**What to produce:** Throughout the listing below, copy each line containing "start".

**Dataset section:**
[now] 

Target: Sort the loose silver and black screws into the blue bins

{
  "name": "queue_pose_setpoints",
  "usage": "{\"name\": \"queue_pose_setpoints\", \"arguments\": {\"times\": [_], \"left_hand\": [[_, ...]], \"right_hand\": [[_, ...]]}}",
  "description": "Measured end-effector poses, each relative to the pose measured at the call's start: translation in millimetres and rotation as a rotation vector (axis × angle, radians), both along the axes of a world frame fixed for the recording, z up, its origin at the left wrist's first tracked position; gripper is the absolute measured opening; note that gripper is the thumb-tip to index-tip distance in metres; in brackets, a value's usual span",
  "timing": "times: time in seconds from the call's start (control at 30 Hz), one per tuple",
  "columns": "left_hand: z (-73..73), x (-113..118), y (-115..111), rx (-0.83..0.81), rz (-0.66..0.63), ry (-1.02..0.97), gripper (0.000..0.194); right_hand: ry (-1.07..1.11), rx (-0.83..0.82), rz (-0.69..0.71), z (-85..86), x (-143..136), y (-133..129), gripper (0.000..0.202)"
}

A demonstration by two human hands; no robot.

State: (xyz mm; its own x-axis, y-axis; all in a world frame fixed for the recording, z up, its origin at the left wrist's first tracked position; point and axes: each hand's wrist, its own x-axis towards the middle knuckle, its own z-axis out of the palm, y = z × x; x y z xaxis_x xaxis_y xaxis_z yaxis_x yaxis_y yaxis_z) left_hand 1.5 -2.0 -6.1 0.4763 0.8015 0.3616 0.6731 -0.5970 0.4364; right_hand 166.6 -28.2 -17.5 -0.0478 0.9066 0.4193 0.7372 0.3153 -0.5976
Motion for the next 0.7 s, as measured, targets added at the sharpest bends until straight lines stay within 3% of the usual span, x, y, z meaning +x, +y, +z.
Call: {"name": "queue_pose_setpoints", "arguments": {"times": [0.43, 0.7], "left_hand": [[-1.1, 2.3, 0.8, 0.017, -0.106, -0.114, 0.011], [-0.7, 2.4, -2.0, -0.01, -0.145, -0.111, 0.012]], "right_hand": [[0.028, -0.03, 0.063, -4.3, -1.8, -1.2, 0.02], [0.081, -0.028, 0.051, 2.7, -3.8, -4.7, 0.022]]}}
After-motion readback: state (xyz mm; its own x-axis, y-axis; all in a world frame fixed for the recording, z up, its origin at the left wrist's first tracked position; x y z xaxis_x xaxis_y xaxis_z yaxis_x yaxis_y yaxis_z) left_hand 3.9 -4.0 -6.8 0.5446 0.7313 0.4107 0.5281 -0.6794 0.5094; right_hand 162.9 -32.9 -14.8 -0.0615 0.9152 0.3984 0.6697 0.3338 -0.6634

**Answer space:**
  "description": "Measured end-effector poses, each relative to the pose measured at the call's start: translation in millimetres and rotation as a rotation vector (axis × angle, radians), both along the axes of a world frame fixed for the recording, z up, its origin at the left wrist's first tracked position; gripper is the absolute measured opening; note that gripper is the thumb-tip to index-tip distance in metres; in brackets, a value's usual span",
  "timing": "times: time in seconds from the call's start (control at 30 Hz), one per tuple",

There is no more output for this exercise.